Reconhecer-se como parte do coletivo implica tomar para si a responsabilidade, o

compromisso e o cuidado do outro, atitudes apontadas por Luis Radford (2017a) como vetores

de uma ética comunitária. Atitudes dessa natureza carregam em si a potência de gestar formas críticas de pensar, agir e se posicionar diante do Outro e do mundo fundadas em propostas de colaboração humana não egoístas e utilitárias porque pautadas no interesse de exercitar o bem comum, a justeza de ações e o diálogo.

Sei que a paixão pelas ciências era seu guia e acredito de fato que o deveria ser para qualquer pesquisador! Assim como Edward Wilson (2015) e Carl Sagan (1995) penso que é vital manter acesa e alimentar essa paixão enquanto ela dure.

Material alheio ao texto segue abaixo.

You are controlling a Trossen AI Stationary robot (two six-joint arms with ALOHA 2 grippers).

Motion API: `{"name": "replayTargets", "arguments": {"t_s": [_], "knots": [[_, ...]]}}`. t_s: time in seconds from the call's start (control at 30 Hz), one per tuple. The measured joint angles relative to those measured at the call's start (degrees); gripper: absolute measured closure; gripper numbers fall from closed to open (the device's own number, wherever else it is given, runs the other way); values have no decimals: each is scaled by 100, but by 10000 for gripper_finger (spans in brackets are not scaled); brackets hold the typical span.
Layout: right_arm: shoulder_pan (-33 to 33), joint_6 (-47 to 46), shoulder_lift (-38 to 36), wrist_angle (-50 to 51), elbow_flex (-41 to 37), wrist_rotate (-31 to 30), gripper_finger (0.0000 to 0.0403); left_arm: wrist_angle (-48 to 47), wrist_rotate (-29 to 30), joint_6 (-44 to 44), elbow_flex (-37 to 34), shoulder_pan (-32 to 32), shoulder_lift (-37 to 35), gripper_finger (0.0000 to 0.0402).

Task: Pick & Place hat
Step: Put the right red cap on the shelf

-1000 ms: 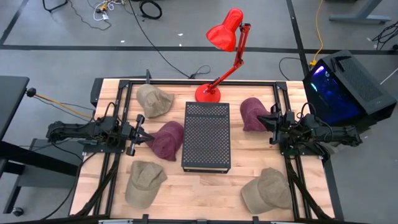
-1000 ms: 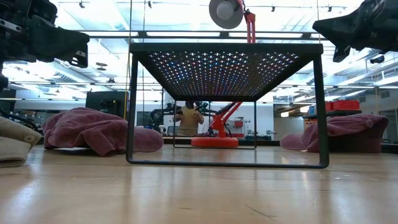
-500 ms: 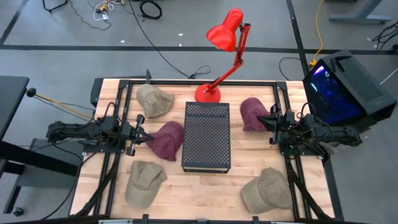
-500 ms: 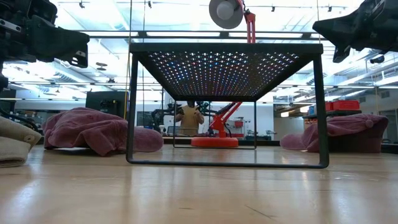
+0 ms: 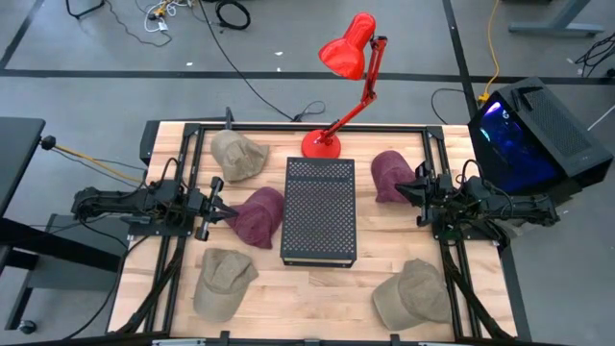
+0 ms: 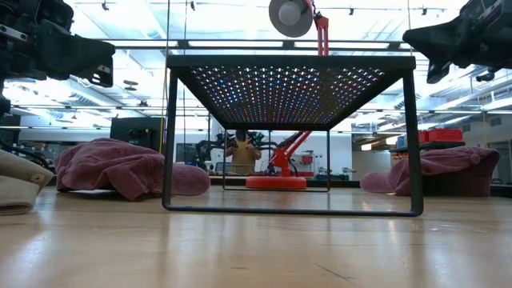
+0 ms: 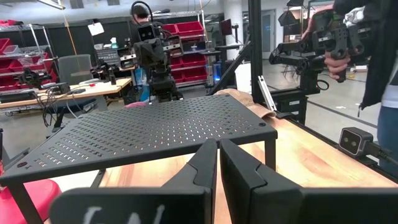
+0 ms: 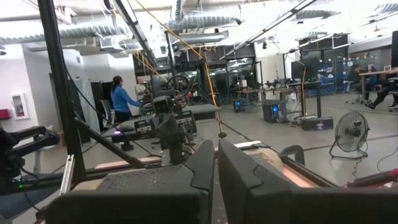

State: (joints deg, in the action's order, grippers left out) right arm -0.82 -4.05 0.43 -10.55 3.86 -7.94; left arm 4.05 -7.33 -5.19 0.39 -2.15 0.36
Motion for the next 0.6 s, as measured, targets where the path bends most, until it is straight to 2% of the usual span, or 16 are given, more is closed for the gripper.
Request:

Entendo que alimentar a paixão pelo que pesquisamos envolve se estender dos saberes específicos aos fundamentos e implicações éticas de seu desenvolvimento.

Não tenho o intuito de reabrir feridas, mas de pôr à mesa possibilidades de pensar sobre ética e conhecimento científico. Não sei como (ou mesmo se) essas reflexões repercutem para você, mas para mim escrevê-lo tem sido um exercício de problematização e organização de ideias. Um processo formativo de representar e colocar em movimento reflexões produzidas no curso das leituras teóricas e experiências vivenciadas.

Por hora despeço-me e finalizo essa carta ansiosa por sua resposta com novas provocações sobre as reflexões que o apresentei.